WHAT TO PRODUCE:
Transcribe exactly the lines below that begin at the line with "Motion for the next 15" and stop after the line with "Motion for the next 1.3", leaving out every picture.

==== ENTRIES PROVIDED

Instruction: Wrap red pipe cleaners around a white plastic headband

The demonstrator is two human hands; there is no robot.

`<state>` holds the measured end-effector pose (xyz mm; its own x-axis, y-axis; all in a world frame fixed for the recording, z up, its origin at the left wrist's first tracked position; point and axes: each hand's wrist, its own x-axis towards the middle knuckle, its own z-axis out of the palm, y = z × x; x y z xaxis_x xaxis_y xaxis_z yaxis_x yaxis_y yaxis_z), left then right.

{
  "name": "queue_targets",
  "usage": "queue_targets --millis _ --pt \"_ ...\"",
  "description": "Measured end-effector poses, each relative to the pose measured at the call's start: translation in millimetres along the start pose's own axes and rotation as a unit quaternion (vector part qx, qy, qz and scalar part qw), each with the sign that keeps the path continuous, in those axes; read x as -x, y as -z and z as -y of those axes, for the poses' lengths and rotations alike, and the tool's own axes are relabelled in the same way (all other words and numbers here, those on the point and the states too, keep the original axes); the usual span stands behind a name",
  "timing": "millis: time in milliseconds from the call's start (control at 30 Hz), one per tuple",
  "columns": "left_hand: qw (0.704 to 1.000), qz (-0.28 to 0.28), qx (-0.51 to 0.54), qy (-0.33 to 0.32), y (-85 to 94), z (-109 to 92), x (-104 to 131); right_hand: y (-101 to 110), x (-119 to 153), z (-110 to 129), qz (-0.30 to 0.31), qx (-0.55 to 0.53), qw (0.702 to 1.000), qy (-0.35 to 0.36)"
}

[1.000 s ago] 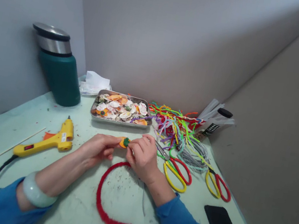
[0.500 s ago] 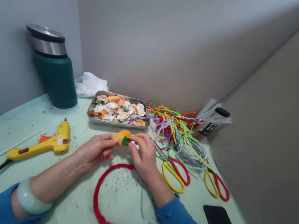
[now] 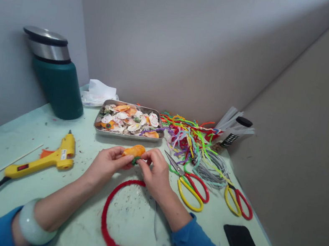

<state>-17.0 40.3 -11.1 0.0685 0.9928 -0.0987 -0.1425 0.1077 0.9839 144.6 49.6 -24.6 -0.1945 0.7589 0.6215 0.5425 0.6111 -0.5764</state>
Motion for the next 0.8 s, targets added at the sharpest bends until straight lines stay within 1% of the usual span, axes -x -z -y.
queue_targets --millis 167,300,467,533,667,733,800 --pt "0.999 -0.027 -0.026 -0.027 -5.6 -5.0 3.0 1.5 -0.3 2.8 0.01 0.012 1.0 0.007" --pt "0.997 -0.054 -0.044 -0.046 -8.1 -7.5 5.7 0.8 0.3 6.7 0.001 0.046 0.999 0.018" --pt "0.994 -0.062 -0.06 -0.067 -8.3 -7.8 7.0 -1.6 1.3 9.4 -0.012 0.049 0.999 0.007" --pt "0.996 -0.053 -0.043 -0.054 -7.8 -6.9 6.1 -2.1 1.3 7.8 -0.011 0.025 1.0 -0.002" --pt "0.999 -0.02 0.037 0.008 -5.5 -3.3 3.2 -1.3 0.5 0.8 -0.007 -0.03 1.0 0.002" --pt "0.997 0.007 0.067 0.033 -4.0 -2.0 2.2 0.1 0.1 -2.1 -0.004 -0.034 0.999 0.015" --pt "0.995 0.028 0.082 0.043 -3.0 -1.9 2.2 2.4 -0.3 -2.8 -0.001 -0.014 0.999 0.031"
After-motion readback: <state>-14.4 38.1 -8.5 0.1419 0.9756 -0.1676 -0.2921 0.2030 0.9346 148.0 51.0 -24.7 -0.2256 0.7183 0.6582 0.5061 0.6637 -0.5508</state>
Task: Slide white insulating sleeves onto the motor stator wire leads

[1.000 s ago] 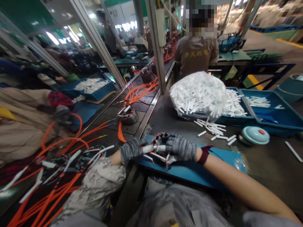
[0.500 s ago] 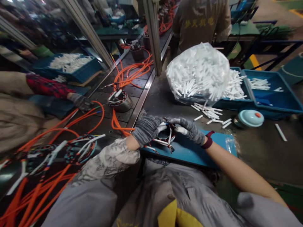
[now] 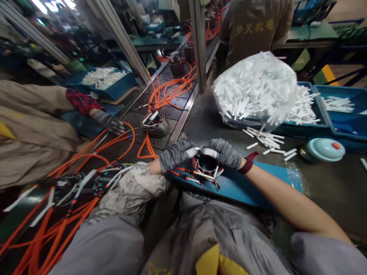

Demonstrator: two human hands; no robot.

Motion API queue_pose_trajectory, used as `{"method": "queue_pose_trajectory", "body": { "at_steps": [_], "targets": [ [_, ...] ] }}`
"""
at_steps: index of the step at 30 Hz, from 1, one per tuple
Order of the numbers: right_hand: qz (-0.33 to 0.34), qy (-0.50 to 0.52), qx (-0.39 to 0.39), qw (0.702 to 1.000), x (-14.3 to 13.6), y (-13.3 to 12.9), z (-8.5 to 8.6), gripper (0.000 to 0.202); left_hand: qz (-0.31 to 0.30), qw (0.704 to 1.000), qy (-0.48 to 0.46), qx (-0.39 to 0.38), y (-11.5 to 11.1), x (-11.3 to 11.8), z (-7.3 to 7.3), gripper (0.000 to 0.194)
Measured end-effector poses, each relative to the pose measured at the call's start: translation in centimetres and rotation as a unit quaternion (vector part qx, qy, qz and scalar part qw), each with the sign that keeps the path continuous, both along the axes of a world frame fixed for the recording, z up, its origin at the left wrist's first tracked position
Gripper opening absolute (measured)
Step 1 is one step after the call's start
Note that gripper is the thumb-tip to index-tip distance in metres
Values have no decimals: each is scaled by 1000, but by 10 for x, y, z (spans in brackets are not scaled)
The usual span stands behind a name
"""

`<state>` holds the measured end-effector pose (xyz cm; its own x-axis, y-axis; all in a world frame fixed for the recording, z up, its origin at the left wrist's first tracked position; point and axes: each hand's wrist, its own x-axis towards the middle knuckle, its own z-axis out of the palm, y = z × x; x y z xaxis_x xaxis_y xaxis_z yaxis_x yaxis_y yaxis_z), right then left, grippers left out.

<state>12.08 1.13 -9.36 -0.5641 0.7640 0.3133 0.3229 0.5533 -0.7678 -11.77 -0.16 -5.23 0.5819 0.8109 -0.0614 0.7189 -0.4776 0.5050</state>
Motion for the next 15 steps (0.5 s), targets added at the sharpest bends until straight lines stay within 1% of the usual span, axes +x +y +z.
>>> {"method": "queue_pose_trajectory", "body": {
  "at_steps": [2, 3, 5, 8, 10, 12, 14, 15],
  "targets": [
    [-4, -4, -4, 1000, 0, -2, -1, 62, -29, 1000, -6, -6, 2, -6, -5, 35],
    [-8, -7, -6, 1000, 0, -2, -2, 62, -40, 999, -2, -5, 4, -7, -5, 37],
    [-18, -25, 2, 1000, -3, -1, -2, 62, -53, 998, 6, -15, 8, -5, -1, 37],
    [-27, -103, 50, 993, -7, 2, -1, 65, -58, 997, 34, -45, 16, 7, 11, 37],
    [-21, -165, 88, 982, -5, 3, 1, 67, -74, 993, 80, -48, 19, 17, 19, 37],
    [-14, -190, 123, 974, 4, 3, 4, 66, -79, 984, 153, -33, 20, 26, 25, 36],
    [-16, -170, 144, 975, 19, 2, 6, 65, -67, 969, 236, -9, 18, 36, 31, 36],
    [-18, -148, 136, 979, 28, 1, 6, 63, -63, 960, 271, 2, 17, 42, 33, 35]
  ]
}}
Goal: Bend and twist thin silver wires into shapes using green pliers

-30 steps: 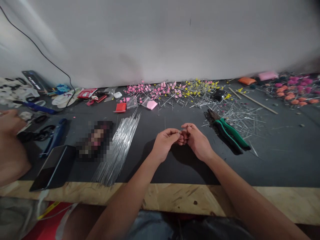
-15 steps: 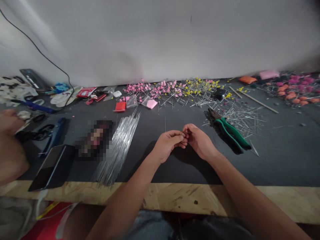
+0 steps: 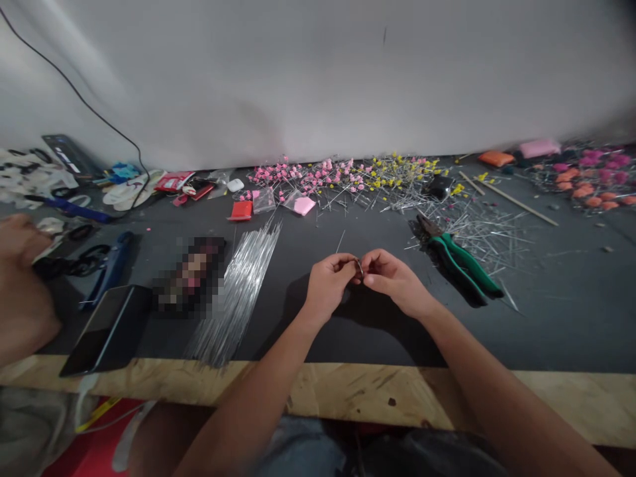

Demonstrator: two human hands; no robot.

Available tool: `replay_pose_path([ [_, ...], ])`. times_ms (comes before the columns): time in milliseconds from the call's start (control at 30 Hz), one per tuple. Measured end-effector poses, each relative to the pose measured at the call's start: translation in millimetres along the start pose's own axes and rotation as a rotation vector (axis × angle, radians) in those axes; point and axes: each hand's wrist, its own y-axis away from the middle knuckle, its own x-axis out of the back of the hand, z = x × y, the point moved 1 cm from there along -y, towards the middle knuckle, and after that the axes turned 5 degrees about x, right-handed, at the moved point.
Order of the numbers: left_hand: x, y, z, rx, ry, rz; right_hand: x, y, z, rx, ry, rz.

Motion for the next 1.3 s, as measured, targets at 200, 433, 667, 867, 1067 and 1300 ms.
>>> replay_pose_path([
  [200,-2.4,0.4,0.1,0.051,0.157,-0.078,-3.7,1.2,-3.5,0.092,0.092,0.191],
  [433,-6.7,3.4,1.0,0.144,0.356,-0.315,-4.9,2.6,-4.8,0.156,0.171,0.289],
  [667,-5.5,3.9,-0.6,0.214,0.415,-0.392,0.6,1.4,-1.4,0.116,0.150,0.320],
  [867,-6.3,4.7,-1.9,0.239,0.440,-0.404,-0.3,1.2,1.6,0.058,-0.021,0.326],
  [1067,-6.9,4.5,-3.9,0.244,0.453,-0.387,-3.4,1.7,1.8,0.051,-0.105,0.332],
  [1300,-8.5,4.8,-5.3,0.229,0.479,-0.394,-3.6,1.6,2.9,0.060,-0.107,0.359],
])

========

FINISHED TASK:
Motion for the next 15 steps (0.5 s), targets added at the sharpest bends until straight lines stay within 1% of the usual span, axes +x +y +z.
>>> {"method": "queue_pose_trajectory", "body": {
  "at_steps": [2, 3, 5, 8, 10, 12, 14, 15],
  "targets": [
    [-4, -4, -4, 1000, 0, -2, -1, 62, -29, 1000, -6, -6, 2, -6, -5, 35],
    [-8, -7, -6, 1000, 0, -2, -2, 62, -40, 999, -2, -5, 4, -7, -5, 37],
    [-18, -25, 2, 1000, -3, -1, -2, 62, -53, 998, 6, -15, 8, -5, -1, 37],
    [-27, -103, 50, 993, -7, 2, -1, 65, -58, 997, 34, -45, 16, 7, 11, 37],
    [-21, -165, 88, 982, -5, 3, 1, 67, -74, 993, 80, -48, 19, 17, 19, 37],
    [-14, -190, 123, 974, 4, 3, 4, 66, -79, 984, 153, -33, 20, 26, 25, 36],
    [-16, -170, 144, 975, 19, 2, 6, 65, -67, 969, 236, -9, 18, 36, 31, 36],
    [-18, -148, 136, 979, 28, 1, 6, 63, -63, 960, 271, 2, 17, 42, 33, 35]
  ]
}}
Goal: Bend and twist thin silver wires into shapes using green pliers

-30 steps: 
-15 steps: 
+0 steps: 

Demonstrator: two human hands; no robot.

Available tool: `replay_pose_path([ [_, ...], ])`. times_ms (comes before the columns): time in milliseconds from the call's start (control at 30 Hz), one per tuple. Measured end-effector poses, each relative to the pose measured at the call's start: translation in millimetres along the start pose's own axes and rotation as a rotation vector (axis × angle, radians) in those axes; point and axes: each hand's wrist, its own y-axis away from the middle knuckle, its own x-axis out of the back of the hand, z = x × y, the point moved 1 cm from there along -y, towards the middle knuckle, and after that the axes turned 5 degrees about x, right-handed, at the moved point.
Order of the numbers: left_hand: x, y, z, rx, ry, rz; right_hand: x, y, z, rx, ry, rz.

Motion for the next 1.3 s, as measured, targets at 200, 433, 667, 867, 1067 and 1300 ms.

This concludes the output.